-- What to produce --
The material below must be restated exactly, line by line.

-- Supplied records --
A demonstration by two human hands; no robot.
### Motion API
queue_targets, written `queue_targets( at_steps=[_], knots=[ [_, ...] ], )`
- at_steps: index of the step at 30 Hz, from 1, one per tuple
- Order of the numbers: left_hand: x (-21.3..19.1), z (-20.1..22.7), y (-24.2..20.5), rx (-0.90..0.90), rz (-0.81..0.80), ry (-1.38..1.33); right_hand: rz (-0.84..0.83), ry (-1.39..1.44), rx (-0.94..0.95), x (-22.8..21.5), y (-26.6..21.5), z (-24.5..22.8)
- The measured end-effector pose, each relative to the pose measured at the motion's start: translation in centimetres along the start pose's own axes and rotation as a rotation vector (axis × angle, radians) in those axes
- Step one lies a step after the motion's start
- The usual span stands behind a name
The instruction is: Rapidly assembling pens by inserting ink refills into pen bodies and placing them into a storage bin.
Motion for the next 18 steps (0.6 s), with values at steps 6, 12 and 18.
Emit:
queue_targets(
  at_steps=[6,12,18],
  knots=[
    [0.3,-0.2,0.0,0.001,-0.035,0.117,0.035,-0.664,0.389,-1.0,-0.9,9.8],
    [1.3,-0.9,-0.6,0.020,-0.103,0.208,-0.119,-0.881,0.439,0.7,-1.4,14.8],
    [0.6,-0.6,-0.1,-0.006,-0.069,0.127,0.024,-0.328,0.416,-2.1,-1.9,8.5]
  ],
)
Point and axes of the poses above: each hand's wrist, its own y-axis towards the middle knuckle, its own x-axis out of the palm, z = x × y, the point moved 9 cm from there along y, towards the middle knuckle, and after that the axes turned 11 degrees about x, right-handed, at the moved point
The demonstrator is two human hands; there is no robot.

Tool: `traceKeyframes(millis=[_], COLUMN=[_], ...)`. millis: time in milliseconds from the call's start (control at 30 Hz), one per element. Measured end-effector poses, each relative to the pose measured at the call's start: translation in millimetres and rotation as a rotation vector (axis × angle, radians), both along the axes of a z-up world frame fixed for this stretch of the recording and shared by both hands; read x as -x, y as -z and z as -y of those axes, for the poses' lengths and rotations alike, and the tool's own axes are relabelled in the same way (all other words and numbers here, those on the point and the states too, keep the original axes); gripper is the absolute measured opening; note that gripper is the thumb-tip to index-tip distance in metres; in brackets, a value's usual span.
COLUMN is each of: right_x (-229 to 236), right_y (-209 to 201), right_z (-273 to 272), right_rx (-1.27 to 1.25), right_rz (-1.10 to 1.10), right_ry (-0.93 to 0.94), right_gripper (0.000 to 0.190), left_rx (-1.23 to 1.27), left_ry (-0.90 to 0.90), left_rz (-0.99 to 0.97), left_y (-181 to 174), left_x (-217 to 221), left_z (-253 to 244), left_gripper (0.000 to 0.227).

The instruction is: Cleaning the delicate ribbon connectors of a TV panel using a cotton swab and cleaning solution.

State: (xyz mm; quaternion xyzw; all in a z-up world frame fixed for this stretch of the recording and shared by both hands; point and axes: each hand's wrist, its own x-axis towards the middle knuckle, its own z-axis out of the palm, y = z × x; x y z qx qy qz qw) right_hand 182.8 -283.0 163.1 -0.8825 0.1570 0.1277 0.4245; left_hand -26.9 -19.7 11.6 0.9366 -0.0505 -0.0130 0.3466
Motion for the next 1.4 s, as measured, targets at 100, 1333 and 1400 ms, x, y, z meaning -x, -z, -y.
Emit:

-- Written solution --
A demonstration by two human hands; no robot.
### Motion API
queue_targets, written `queue_targets( at_steps=[_], knots=[ [_, ...] ], )`
- at_steps: index of the step at 30 Hz, from 1, one per tuple
- Order of the numbers: left_hand: x (-21.3..19.1), z (-20.1..22.7), y (-24.2..20.5), rx (-0.90..0.90), rz (-0.81..0.80), ry (-1.38..1.33); right_hand: rz (-0.84..0.83), ry (-1.39..1.44), rx (-0.94..0.95), x (-22.8..21.5), y (-26.6..21.5), z (-24.5..22.8)
- The measured end-effector pose, each relative to the pose measured at the motion's start: translation in centimetres along the start pose's own axes and rotation as a rotation vector (axis × angle, radians) in those axes
- Step one lies a step after the motion's start
- The usual span stands behind a name
The instruction is: Rapidly assembling pens by inserting ink refills into pen bodies and placing them into a storage bin.
Motion for the next 18 steps (0.6 s), with values at steps 6, 12 and 18.
Emit:
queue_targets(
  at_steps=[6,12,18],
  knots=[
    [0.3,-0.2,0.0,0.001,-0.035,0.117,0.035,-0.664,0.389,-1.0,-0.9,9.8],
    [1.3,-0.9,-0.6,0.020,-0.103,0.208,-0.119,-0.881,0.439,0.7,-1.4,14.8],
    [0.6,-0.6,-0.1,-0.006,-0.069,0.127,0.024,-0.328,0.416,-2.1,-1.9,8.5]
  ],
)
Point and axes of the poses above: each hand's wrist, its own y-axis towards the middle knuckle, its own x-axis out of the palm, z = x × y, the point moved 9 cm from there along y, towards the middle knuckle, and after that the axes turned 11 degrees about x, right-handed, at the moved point
The demonstrator is two human hands; there is no robot.

Tool: `traceKeyframes(millis=[_], COLUMN=[_], ...)`. millis: time in milliseconds from the call's start (control at 30 Hz), one per element. Measured end-effector poses, each relative to the pose measured at the call's start: translation in millimetres and rotation as a rotation vector (axis × angle, radians), both along the axes of a z-up world frame fixed for this stretch of the recording and shared by both hands; read x as -x, y as -z and z as -y of those axes, for the poses' lengths and rotations alike, and the tool's own axes are relabelled in the same way (all other words and numbers here, those on the point and the states too, keep the original axes); gripper is the absolute measured opening; note that gripper is the thumb-tip to index-tip distance in metres; in brackets, a value's usual span.
COLUMN is each of: right_x (-229 to 236), right_y (-209 to 201), right_z (-273 to 272), right_rx (-1.27 to 1.25), right_rz (-1.10 to 1.10), right_ry (-0.93 to 0.94), right_gripper (0.000 to 0.190), left_rx (-1.23 to 1.27), left_ry (-0.90 to 0.90), left_rz (-0.99 to 0.97), left_y (-181 to 174), left_x (-217 to 221), left_z (-253 to 244), left_gripper (0.000 to 0.227).

The instruction is: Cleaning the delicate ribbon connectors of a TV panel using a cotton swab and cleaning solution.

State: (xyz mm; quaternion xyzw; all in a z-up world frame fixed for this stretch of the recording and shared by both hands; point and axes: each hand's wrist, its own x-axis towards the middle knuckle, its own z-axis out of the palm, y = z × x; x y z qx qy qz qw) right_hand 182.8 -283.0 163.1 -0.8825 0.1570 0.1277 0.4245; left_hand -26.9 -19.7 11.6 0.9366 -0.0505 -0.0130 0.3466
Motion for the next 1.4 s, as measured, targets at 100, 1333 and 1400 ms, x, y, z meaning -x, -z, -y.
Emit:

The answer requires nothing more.